Until now, self-driving cars in San Francisco and Silicon Valley primarily have been used on a test basis even though the vehicles – with whirring lidar gear on their roofs – have become an increasingly common sight. Cruise and Waymo plan to maintain some limits during commercial operations as public concerns grow over the safety of self-driving systems.

Waymo said in its application it would have a safety driver in its hybrid Chrysler Pacifica minivans and all-electric Jaguar I-Pace SUVs.
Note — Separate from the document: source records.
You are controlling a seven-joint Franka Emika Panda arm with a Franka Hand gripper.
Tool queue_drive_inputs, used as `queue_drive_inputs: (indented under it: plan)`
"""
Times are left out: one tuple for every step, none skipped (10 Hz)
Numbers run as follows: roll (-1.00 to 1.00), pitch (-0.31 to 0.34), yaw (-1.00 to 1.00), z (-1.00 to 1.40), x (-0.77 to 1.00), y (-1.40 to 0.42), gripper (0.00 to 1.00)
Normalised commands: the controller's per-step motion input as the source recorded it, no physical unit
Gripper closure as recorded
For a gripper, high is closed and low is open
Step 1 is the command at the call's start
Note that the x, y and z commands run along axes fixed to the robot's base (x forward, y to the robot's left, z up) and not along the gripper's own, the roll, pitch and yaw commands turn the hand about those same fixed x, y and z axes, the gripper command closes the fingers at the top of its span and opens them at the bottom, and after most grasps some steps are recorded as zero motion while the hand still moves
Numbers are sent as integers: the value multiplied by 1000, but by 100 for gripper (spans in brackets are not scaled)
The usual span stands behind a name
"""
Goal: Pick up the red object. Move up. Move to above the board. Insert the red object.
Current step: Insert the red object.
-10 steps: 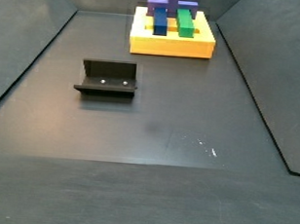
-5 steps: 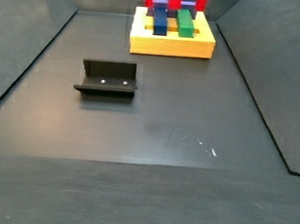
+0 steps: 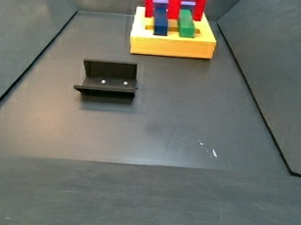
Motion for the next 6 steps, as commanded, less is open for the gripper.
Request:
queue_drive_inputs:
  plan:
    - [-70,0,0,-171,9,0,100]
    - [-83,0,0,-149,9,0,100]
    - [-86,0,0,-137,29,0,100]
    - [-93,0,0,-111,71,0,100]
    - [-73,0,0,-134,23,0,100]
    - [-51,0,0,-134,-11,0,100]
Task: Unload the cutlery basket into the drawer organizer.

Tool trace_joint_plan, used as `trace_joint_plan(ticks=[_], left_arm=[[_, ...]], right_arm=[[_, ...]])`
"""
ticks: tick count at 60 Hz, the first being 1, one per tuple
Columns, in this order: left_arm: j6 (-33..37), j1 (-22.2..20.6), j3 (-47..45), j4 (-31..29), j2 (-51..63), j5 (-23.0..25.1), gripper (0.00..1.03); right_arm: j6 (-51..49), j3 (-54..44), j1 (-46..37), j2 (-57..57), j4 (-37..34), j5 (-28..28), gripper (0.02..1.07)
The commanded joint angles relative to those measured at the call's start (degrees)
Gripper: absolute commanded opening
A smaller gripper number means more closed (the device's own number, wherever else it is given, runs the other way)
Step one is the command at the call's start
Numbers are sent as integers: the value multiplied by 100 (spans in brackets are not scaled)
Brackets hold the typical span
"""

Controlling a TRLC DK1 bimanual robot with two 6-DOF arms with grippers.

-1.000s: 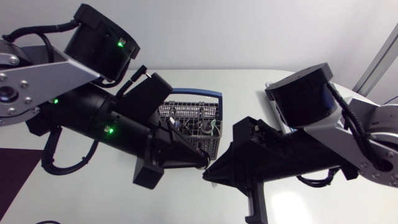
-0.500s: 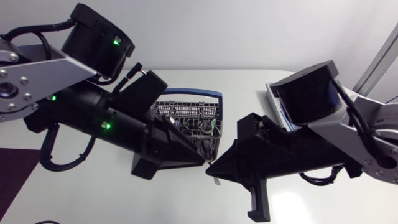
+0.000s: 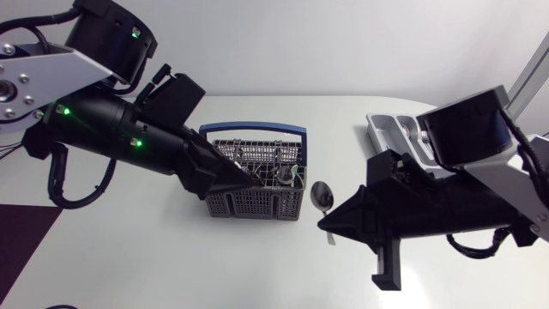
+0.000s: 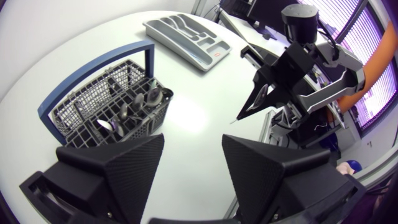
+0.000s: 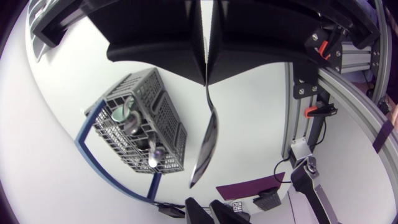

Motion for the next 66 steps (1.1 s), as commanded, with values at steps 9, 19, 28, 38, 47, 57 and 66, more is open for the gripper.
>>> trace_joint_plan(ticks=[9, 19, 28, 38, 47, 57, 66], left_arm=[[-86, 108, 158, 37, 241, -489, 70], [-113, 108, 132, 142, 329, -867, 70], [-183, 99, 114, 257, 408, -1148, 70], [-183, 99, 79, 336, 479, -1342, 70], [-183, 91, 35, 388, 487, -1473, 70], [-209, 55, 35, 424, 523, -1588, 70], [-236, 47, 26, 432, 549, -1632, 70]], right_arm=[[-1313, -201, -1323, -195, -570, -123, 8], [-2350, -175, -2343, -107, -957, -202, 8], [-3124, -140, -3125, 359, -1001, -202, 8], [-3976, 36, -3890, 983, -1027, -184, 8], [-5004, 642, -4751, 1712, -1361, -193, 8], [-5945, 1301, -5472, 2424, -1458, 53, 8], [-6419, 1943, -5903, 3224, -1467, 264, 8]])
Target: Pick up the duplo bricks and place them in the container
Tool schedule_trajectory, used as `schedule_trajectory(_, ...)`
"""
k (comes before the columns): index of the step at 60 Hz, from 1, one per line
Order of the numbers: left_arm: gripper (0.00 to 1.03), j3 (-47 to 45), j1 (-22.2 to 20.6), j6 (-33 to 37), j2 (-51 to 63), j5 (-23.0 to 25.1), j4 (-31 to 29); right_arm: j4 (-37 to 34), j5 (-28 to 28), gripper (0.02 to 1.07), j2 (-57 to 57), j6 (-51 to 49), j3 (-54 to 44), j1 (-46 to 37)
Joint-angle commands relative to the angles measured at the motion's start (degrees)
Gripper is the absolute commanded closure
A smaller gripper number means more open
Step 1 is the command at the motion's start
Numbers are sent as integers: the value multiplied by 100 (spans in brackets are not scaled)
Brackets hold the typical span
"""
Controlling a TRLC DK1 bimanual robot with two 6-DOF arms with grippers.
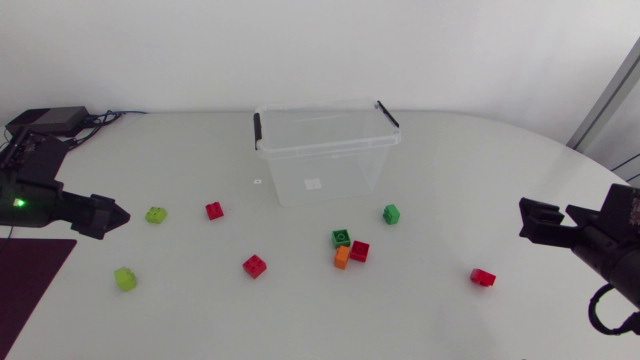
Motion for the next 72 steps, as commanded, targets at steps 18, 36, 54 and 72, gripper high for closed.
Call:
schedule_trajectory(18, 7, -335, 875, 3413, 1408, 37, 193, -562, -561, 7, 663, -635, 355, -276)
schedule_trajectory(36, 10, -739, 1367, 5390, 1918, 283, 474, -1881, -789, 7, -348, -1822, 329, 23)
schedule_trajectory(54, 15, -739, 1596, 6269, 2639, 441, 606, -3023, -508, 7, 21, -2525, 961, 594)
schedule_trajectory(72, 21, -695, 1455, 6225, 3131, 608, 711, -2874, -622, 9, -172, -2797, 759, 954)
They would operate around the clock, offering rides or transporting goods on roadways with posted speed limits of up to 65 mph in San Francisco and in the northern part of bordering San Mateo County.

Waymo said it may switch off autonomous mode in specific areas such as freeway ramps and construction zones, or for heavy rain and wet roads.

Cruise said its service hours would be late evening to early morning with speeds of up to 30 mph, according to the documents.

When ready for commercial deployment, the company would receive $1.35 billion from SoftBank’s Vision Fund as part of an earlier investment agreement.

The timeline for revenue-generating deployment of self-driving vehicles has been pushed back repeatedly.

“It’s an incredibly difficult thing that we’re trying to solve for,” said Timothy Papandreou, a former Waymo employee who now leads consultancy Emerging Transport Advisors.

This year, Waymo also has been discussing collaborating with San Francisco transportation authorities and university labs to secure an unspecified U.S. Department of Energy grant “to investigate the use of AVs to provide first-/last-mile transit service” in San Francisco, according to public records seen by Reuters.